54. Volcanic winters paved the way for T. rex.
It’s long been assumed that all Late Triassic dinosaurs lived in warm environments, but new research published this year counters that. An international team of scientists found that the separation of Pangea 201 million years ago could have triggered a volcanic winter. This may have wiped out large species lacking built-in insulation, such as giant crocodile-like animals, while allowing feathered dinosaurs to thrive. Millions of years later, with less competition from non-dinosaur reptiles, dinosaurs like Tyrannosaurus rex were able to dominate the Cretaceous period. So next time you giggle at a scientifically accurate depiction of T. rex, remember those feathers served a purpose.
55. Researchers claimed to discover the identity of Australia’s Somerton Man.
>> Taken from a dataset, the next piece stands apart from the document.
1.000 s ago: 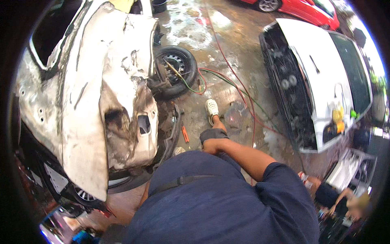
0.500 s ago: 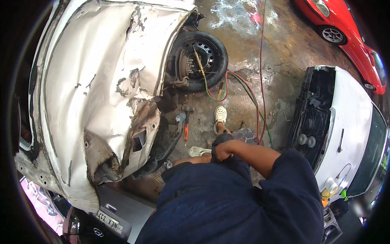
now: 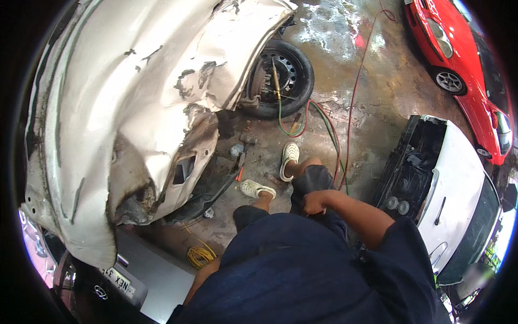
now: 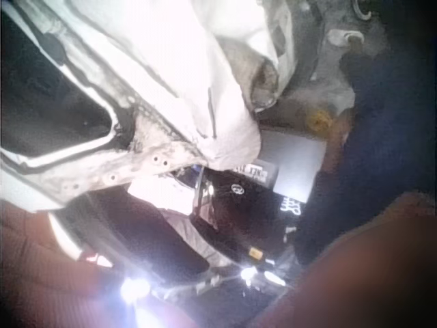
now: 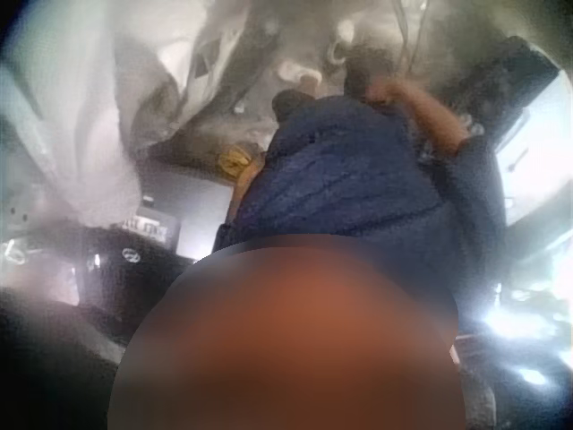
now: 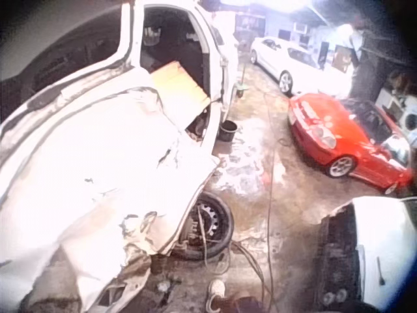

This year, DNA researchers broke new ground in a long-standing mystery. DNA from the Somerton Man, an unnamed figure whose body was found on an Australian beach in 1948, has been linked to a man named Carl Webb. Derek Abbott, an Australian professor of biomedical engineering, and Colleen Fitzpatrick, an American genetic genealogist, used biological remains obtained from the man’s death mask to make the identification. Carl Webb was born in 1905 in Victoria—the same Australian state the Somerton Man was suspected to be from—and he enjoyed writing and reading poetry, linking him to the page from the poetry book discovered in the Somerton Man’s pocket. The DNA evidence alone doesn't close the case, but it certainly brings researchers closer to cracking it.
56. Velveeta martinis exist.
Over the summer, Velveeta teamed up with BLT Restaurant Group to concoct the “Veltini.” It’s basically a dirty martini made with Velveeta-infused vodka and garnished with Velveeta shells and Velveeta-stuffed olives. The rim is also dripping in—you guessed it—Velveeta.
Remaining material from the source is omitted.